Laufen die Tests bei 2. nicht grün, sondern rot, hat man den grünen Pfad verlassen und findet sich unweigerlich in der roten Testhölle wieder, aus der es nur durch Strg-Z oder CMD-Z einen sicheren Ausweg gibt.

Was sind atomare Refactorings? Solche, die nicht weiter durch andere Refactorings unterteilbar sind, etwa Umbenennen, Extrahieren, oder Inlinen. Die meisten anderen Refactorings sind aus atomaren Refactorings zusammen gesetzte Refactorings.

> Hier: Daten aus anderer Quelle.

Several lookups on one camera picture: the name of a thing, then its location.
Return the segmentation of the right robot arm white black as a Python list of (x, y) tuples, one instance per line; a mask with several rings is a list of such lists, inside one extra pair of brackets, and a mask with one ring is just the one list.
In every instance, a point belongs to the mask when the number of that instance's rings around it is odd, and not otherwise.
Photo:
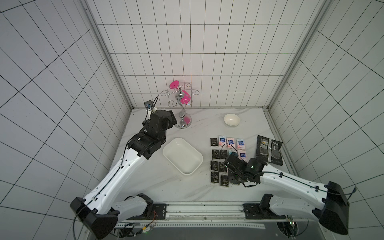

Stefan beschreibt sehr schön, dass es gar nicht darauf ankommt, immer auf dem grünen Pfad zu weilen. Eigentlich braucht man den grünen Pfad nur dann, wenn es knifflig wird. Aber wer nicht oft auf dem grünen Pfad gelaufen ist, der wird ihn nur sehr schwer finden, und wer nicht oft kleine Schritte beim Refactoring gegangen ist, der wird sich unter Druck oder in sehr krudem Big-Ball-of-Mud-Code nicht mehr daran erinnern können, also genau dann, wenn es einem besonders helfen würde.

Stefan hat ein schönes Beispiel aufgeschrieben, bei dem ich ihn quasi auf dem grünen Pfad vor mich hergeschoben habe - und er zu einer, wie ich finde, sehr cleveren Lösung gekommen ist.

Gerne gebe ich den Aufruf von Stefan weiter: Habt ihr Code, der nicht auf dem grünen Pfad zu refaktorisieren sei? Immer her damit: bernd.schiffer@gmail.com oder hier in die Kommentare. Wir freuen uns über jede Herausforderung :-)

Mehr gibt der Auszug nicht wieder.